Inverse kinematics computes the joint angles needed to reach a desired 3D position.

Refer again to:

Inverse Kinematics Node

#!/usr/bin/env python3
import rclpy
from rclpy.node import Node
from std_msgs.msg import Float64MultiArray
import math

class IKNode(Node):
    def __init__(self):
        super().__init__('ik_node')
        self.pub = self.create_publisher(Float64MultiArray, '/so101_follower/joint_commands', 10)

        # Link lengths
        self.L1 = 0.10
        self.L2 = 0.15
        self.L3 = 0.15
        self.L4 = 0.05
        self.L5 = 0.05

    def ik(self, x, y, z, roll):
        a1 = math.atan2(y, x)

        L_axis = math.hypot(x, y)
        z_rel = z - self.L1

        c = math.sqrt(L_axis**2 + z_rel**2)

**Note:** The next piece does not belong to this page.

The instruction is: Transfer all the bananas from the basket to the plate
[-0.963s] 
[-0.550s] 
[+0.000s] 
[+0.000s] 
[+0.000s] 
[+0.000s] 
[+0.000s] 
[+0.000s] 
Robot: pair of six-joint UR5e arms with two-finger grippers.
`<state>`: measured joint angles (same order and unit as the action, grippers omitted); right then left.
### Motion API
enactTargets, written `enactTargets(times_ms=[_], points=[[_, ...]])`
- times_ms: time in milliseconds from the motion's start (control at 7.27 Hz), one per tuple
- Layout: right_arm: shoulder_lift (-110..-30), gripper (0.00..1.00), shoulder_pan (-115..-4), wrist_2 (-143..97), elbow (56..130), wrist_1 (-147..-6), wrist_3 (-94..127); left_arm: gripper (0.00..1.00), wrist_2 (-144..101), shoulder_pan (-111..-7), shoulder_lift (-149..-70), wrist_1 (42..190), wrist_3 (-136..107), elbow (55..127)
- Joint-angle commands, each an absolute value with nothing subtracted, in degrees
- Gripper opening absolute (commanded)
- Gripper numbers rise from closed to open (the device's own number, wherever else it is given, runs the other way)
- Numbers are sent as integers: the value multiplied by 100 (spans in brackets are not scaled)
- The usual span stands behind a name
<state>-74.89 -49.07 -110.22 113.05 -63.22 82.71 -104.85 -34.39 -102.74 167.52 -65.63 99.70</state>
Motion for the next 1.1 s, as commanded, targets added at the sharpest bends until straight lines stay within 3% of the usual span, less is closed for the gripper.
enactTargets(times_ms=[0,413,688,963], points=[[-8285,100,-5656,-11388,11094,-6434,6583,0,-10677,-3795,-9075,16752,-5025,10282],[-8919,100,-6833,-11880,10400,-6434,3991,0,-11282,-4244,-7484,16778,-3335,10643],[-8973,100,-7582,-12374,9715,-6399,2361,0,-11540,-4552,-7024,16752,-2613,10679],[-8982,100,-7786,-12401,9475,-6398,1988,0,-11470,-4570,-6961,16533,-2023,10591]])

        if c > (self.L2 + self.L3) or c < abs(self.L2 - self.L3):
            self.get_logger().warn("Target is out of reach: c=%.3f" % c)
            return None

        cos_a3 = (self.L2**2 + self.L3**2 - c**2) / (2 * self.L2 * self.L3)
        a3 = math.pi - math.acos(cos_a3)

        alpha = math.atan2(z_rel, L_axis)
        cos_beta = (c**2 + self.L2**2 - self.L3**2) / (2 * c * self.L2)
        beta = math.acos(cos_beta)
        a2 = alpha + beta

        a4 = -(a2 + a3)
        wrist_roll = roll

        return [a1, a2, a3, a4, wrist_roll]

    def send_target(self, x, y, z, roll):
        angles = self.ik(x, y, z, roll)
        if angles is None:
            return
        msg = Float64MultiArray()
        msg.data = angles + [0.0]  # gripper
        self.pub.publish(msg)
        self.get_logger().info(f"IK → joint angles: {msg.data}")


def main(args=None):
    rclpy.init(args=args)
    node = IKNode()
    rclpy.spin(node)
    node.destroy_node()
    rclpy.shutdown()


if __name__ == '__main__':
    main()


When the manipulator moves to the input pose, your inverse kinematics is working successfully!